Sadly, the surround remix is the least favorite of the three, as it largely feels exaggerated and artificial. In fact, the music and effects come off annoyingly forced with odd placement in several places, making the original design feel overly-extended and significantly thinning out the mid-range, which then makes for a rather flat and limited soundstage. At the same time, the bass is overstated and sounds distractingly muddled.
Thankfully, the stereo option comes to the rescue and more than makes up for the disappointing 5.1 version, generating a very pleasing and broad soundstage overall. With a clean, well-defined mid-range, atmospherics enjoy strong, fluid movement across the screen while the iconic score exhibits distinct clarity and excellent fidelity in the orchestration. Vocals are precise and intelligible throughout, and a hearty low-end provides the visuals and music with an appreciable sense of presence. In the end, the lossless stereo mix is the strongest and best version for the Romero classic. (Audio Rating: 80/100)

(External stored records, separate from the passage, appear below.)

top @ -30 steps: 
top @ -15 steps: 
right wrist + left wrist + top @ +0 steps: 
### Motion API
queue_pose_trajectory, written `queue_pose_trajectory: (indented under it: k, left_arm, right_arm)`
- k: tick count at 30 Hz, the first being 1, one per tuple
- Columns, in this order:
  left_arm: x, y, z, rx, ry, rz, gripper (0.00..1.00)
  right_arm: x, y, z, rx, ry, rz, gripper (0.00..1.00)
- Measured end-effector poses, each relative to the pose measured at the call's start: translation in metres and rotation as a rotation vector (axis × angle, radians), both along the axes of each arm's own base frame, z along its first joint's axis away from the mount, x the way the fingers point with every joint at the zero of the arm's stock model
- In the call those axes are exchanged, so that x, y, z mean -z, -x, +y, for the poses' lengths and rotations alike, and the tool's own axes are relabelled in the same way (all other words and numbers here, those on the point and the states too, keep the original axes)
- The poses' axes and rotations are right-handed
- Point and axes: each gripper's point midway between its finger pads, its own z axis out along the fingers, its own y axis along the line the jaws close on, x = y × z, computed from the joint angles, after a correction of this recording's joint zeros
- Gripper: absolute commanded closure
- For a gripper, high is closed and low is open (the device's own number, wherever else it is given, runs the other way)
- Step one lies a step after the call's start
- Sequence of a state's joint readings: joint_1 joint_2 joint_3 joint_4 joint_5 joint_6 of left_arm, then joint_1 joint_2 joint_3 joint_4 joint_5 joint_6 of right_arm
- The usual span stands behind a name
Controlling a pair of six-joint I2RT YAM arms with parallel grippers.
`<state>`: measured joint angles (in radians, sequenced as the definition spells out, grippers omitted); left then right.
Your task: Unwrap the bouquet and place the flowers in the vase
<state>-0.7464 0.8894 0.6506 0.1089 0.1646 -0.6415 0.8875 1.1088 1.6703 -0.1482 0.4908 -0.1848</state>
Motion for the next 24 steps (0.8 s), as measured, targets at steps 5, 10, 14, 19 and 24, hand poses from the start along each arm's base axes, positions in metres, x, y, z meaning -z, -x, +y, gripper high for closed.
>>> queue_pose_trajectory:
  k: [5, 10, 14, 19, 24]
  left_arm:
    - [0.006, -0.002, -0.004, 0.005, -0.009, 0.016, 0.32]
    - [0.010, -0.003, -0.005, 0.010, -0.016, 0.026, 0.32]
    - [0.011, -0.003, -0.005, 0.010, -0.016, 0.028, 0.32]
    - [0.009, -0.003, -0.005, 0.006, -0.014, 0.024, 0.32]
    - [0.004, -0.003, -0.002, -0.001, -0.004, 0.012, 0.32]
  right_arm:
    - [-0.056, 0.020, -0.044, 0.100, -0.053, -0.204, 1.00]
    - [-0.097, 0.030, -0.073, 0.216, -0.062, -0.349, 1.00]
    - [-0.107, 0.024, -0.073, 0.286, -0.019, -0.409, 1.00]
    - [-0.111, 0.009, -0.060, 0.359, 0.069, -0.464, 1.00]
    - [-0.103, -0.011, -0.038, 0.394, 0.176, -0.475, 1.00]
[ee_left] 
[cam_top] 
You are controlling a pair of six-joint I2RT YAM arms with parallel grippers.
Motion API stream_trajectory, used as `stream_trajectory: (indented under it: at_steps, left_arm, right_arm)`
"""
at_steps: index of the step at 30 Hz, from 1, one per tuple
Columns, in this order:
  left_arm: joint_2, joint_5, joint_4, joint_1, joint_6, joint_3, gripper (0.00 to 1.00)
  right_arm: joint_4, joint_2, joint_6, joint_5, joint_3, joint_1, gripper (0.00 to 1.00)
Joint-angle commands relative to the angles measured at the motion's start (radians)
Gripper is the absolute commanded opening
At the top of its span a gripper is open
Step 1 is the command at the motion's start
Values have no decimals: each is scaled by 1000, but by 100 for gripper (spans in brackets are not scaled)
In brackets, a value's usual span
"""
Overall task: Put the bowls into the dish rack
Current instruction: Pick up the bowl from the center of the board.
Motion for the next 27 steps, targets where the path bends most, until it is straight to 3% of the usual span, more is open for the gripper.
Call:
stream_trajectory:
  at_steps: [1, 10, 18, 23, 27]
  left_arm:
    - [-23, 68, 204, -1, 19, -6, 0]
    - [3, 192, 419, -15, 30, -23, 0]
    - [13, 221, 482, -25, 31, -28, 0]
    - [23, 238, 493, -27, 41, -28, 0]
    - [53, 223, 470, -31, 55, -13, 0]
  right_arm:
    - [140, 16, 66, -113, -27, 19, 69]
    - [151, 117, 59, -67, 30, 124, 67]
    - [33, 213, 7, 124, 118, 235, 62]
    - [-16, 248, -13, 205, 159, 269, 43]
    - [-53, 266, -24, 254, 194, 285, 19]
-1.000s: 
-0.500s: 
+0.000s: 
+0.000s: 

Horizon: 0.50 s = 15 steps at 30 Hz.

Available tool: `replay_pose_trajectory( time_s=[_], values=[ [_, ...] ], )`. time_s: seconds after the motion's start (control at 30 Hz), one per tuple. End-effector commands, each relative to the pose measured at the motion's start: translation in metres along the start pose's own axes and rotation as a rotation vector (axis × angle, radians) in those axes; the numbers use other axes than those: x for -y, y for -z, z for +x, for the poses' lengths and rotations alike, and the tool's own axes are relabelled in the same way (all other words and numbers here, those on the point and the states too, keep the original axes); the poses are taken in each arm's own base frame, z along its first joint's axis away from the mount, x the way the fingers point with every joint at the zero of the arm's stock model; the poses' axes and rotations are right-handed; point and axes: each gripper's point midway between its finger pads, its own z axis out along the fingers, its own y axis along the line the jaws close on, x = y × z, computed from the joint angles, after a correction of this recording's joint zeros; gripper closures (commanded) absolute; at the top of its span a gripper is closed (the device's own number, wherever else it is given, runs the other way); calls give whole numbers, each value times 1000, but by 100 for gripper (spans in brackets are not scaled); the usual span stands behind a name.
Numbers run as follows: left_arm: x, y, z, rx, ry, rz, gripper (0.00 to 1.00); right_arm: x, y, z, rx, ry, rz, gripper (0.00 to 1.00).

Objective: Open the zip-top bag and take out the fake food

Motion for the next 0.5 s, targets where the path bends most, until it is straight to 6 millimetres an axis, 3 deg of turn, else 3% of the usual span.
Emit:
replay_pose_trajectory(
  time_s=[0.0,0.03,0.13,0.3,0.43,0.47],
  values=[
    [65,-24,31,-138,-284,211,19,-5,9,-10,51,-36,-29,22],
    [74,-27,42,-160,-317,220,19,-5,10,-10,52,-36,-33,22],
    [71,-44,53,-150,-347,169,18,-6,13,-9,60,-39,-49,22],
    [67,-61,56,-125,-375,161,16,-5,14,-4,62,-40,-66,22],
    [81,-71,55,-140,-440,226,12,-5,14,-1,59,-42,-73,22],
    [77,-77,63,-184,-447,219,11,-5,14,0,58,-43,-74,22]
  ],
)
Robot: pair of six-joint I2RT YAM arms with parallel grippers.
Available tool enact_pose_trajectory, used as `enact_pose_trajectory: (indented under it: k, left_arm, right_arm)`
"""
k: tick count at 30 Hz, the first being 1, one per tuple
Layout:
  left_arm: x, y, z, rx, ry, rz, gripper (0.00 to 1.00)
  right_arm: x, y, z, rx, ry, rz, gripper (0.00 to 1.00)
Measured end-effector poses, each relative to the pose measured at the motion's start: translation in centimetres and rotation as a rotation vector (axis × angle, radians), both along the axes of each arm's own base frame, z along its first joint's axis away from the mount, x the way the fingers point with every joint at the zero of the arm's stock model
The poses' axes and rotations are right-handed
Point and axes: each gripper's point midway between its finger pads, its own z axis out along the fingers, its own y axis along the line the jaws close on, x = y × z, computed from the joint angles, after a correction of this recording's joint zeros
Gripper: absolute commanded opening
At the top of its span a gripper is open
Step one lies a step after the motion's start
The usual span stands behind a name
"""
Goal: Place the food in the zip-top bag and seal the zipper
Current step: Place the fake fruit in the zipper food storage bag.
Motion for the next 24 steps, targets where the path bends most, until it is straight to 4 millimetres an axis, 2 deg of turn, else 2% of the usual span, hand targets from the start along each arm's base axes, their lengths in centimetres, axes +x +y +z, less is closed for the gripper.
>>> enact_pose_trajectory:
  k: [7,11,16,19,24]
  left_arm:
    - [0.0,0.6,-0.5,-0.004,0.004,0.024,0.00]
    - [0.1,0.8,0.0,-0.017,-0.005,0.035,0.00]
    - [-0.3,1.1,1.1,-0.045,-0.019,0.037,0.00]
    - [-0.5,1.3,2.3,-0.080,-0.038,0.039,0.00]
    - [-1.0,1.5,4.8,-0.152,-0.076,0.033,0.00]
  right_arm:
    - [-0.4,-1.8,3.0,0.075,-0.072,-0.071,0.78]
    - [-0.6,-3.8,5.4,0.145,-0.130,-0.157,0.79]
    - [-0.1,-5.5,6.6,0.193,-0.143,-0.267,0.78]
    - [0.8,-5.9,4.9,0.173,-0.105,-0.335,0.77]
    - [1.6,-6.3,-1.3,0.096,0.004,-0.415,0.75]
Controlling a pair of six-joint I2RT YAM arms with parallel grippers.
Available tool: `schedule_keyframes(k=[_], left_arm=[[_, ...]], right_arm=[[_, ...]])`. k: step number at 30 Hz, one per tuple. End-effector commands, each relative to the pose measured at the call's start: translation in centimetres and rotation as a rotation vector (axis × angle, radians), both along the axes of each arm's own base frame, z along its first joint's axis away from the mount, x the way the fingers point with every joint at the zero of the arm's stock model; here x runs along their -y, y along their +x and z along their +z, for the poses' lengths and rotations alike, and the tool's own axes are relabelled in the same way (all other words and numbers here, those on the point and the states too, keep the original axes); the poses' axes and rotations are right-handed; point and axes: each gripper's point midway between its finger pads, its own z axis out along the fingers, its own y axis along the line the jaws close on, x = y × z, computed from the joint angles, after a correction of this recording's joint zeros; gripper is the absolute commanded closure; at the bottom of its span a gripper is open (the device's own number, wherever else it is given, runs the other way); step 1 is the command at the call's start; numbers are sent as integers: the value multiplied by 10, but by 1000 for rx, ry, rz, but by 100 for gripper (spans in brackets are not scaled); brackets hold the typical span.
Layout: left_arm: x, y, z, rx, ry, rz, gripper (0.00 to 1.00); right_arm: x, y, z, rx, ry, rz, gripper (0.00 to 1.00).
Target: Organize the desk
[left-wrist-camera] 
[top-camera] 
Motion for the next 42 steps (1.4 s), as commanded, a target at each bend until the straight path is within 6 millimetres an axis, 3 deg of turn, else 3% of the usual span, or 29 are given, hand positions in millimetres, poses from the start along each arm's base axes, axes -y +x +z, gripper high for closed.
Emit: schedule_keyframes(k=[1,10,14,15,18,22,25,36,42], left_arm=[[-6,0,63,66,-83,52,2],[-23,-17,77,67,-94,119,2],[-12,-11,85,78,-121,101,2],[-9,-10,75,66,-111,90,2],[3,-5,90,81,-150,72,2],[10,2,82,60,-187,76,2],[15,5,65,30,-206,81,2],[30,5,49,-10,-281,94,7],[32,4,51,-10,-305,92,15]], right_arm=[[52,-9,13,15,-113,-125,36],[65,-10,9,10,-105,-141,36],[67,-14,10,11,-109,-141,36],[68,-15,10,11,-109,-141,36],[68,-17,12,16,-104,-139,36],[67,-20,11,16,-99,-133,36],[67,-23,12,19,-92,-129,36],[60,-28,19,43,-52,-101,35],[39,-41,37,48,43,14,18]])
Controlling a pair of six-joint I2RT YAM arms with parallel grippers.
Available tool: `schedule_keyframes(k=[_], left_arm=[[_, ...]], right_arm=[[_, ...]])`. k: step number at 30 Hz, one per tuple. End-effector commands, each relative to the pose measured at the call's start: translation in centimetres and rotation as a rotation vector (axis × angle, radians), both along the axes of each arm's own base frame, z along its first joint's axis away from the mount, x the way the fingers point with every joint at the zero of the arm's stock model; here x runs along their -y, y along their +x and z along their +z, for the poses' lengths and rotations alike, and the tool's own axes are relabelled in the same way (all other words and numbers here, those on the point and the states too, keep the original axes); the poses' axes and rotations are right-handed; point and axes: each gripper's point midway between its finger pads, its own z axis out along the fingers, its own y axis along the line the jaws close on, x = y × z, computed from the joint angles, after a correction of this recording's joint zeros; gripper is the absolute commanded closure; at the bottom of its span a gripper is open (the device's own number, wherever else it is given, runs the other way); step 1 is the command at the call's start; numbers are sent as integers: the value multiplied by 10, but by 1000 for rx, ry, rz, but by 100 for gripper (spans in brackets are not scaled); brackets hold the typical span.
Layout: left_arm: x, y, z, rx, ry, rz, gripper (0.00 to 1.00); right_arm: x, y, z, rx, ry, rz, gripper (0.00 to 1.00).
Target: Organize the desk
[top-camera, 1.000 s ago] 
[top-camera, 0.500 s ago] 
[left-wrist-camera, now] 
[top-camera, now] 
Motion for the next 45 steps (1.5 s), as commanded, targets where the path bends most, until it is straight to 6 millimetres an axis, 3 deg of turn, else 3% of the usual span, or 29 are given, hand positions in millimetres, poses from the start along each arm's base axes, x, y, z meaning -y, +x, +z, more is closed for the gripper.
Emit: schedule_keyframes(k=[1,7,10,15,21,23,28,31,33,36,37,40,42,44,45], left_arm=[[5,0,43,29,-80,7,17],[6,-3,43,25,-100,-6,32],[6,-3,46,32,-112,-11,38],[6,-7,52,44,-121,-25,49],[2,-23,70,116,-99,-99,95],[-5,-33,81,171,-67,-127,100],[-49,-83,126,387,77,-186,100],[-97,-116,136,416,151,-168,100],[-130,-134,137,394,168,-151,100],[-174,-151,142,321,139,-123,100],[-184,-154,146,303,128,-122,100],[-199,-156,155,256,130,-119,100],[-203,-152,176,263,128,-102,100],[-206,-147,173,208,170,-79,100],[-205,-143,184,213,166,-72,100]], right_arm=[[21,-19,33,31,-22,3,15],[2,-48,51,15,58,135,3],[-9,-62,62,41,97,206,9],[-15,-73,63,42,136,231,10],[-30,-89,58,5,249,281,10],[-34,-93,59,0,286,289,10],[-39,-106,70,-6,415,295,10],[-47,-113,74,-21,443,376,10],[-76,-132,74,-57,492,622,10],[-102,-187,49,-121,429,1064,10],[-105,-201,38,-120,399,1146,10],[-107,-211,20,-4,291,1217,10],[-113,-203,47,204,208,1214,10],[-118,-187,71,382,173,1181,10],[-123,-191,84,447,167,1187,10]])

The 4K Ultra HD limited edition box set comes with a treasure trove of goodies and a region-locked Blu-ray disc containing tons of new bonus content while each UHD disc features separate commentary tracks. The package also includes a 156-page hardcover book, a softcover novelization of the film and a trio of CD soundtrack discs with the first featuring the original score by Goblin while the second is a compilation of stock music used throughout the film from the De Wolfe Library.
Ultra HD Disc 1
Ultra HD Disc 2
Ultra HD Disc 3
Often heralded as a zombie masterpiece and considered instrumental in popularizing the genre around the world, George A. Romero's Dawn of the Dead is widely appreciated as one of the best and most influential horror films. Four decades later, the plot's themes on modernity and consumerism remain as poignant and relevant as ever, still offering plenty for viewers to chew on and discuss.
In Europe, Second Sight Films conducted a full 4K restoration of the original 35mm camera negatives for Romero theatrical cut, along with 4K remasters of the "Cannes" Extended version from the internegative and the Argento Cut from the interpositive. The end result is a beautiful HDR10 presentation delivering massive improvement over previous releases and a trio of DTS-HD MA options though the 2.0 stereo soundtrack is the best way to enjoy this classic.
The cult classic rises from the dead once more and walks into home theaters as a lovely seven-disc limited edition box set featuring plenty of goodies: a hardcover book, a softcover novelization of the film and three CD soundtracks. One Blu-ray disc contains a set of new supplements for hours of entertainment, and all three versions of the film are given their own dedicated 4K Ultra HD disc. The overall UHD package is highly recommended for hardened fans and makes for an awesome addition to the 4K library.